▶ _Required work_: Without the images, reproduce each line of the material exactly.

▶ _Source data_:

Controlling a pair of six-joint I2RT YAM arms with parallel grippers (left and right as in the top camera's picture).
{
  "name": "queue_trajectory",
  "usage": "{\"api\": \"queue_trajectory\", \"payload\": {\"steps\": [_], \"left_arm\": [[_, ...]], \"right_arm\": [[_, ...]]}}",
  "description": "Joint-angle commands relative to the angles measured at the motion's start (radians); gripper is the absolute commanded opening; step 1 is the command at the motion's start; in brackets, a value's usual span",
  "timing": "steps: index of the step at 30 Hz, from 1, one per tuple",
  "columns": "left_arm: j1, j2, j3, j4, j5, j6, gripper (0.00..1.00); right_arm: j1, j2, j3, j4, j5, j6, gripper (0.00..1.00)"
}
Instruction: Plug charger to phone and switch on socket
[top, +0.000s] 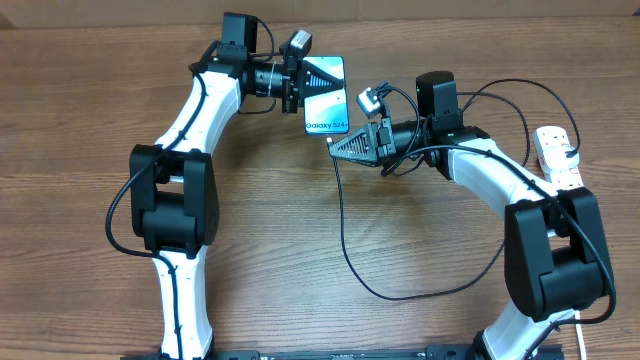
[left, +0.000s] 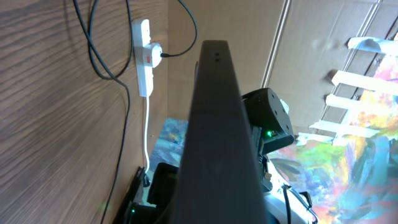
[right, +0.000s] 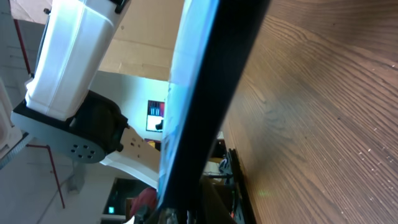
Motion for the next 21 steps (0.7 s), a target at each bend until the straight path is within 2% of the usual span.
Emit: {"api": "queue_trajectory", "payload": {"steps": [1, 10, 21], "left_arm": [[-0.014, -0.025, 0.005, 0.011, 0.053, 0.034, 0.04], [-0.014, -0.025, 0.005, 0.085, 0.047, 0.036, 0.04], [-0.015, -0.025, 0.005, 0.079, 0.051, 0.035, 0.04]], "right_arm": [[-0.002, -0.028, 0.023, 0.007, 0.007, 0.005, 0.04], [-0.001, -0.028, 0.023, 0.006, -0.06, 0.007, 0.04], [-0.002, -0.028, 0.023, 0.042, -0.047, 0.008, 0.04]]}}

▶ _Answer for this exercise_:
Controlling a pair of six-joint I2RT YAM arms with parallel grippers (left and right as in the top camera's picture).
{
  "name": "queue_trajectory",
  "usage": "{\"api\": \"queue_trajectory\", \"payload\": {\"steps\": [_], \"left_arm\": [[_, ...]], \"right_arm\": [[_, ...]]}}",
  "description": "Joint-angle commands relative to the angles measured at the motion's start (radians); gripper is the absolute commanded opening; step 1 is the command at the motion's start; in brackets, a value's usual span",
  "timing": "steps: index of the step at 30 Hz, from 1, one per tuple",
  "columns": "left_arm: j1, j2, j3, j4, j5, j6, gripper (0.00..1.00); right_arm: j1, j2, j3, j4, j5, j6, gripper (0.00..1.00)"
}
Instruction: Plug charger to phone and switch on socket
[top, +0.000s] 
[left, +0.000s] 
[right, +0.000s] 
Motion for the next 21 steps (0.7 s), a target at each bend until the straight path is within 2% of the usual span.
Emit: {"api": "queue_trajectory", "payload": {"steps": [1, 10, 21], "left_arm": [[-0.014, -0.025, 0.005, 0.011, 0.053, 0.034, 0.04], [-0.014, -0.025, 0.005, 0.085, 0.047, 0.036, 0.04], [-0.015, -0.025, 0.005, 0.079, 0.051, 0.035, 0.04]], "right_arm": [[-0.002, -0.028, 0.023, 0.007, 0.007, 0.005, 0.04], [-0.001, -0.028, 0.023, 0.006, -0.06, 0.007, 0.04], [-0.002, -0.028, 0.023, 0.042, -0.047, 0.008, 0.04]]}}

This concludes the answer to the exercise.